Aim of the exercise: Sift through the material below and return the lines with "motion".

Available data:
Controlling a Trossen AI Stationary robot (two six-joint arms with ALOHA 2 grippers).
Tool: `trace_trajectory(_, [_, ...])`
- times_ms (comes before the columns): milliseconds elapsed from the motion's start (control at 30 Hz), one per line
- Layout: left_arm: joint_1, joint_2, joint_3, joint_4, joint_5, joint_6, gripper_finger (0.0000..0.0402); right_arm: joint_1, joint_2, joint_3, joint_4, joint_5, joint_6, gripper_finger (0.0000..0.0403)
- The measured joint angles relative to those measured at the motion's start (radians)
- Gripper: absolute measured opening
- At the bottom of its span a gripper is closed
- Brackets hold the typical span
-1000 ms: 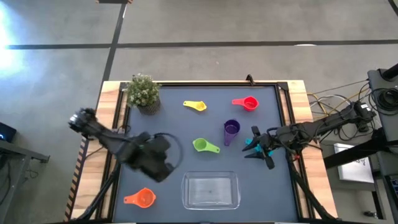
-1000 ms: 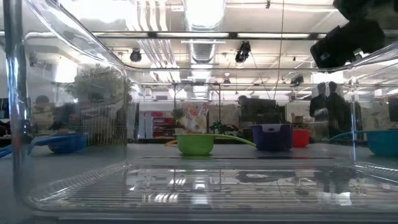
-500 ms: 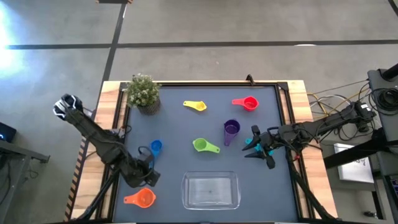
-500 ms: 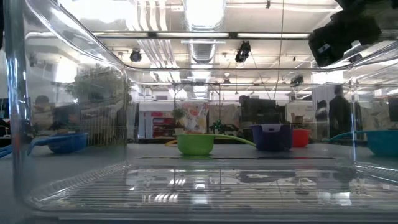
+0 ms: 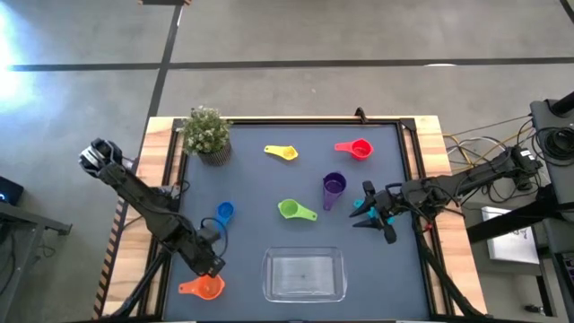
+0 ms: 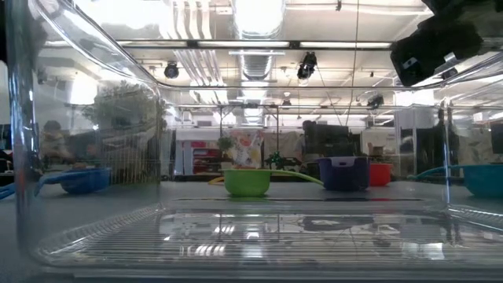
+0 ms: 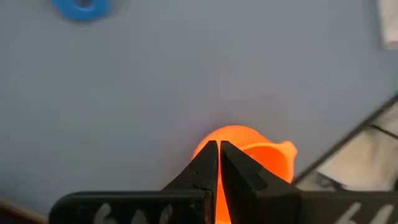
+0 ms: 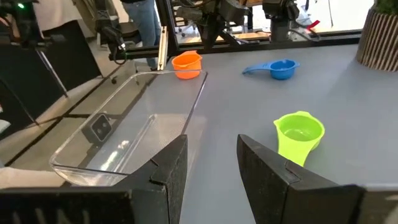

Reply:
- times_ms (comes before the columns): milliseconds elapsed from the motion's start (control at 30 Hz), one per line
- The measured joint angles relative to those measured at the motion's start (radians)

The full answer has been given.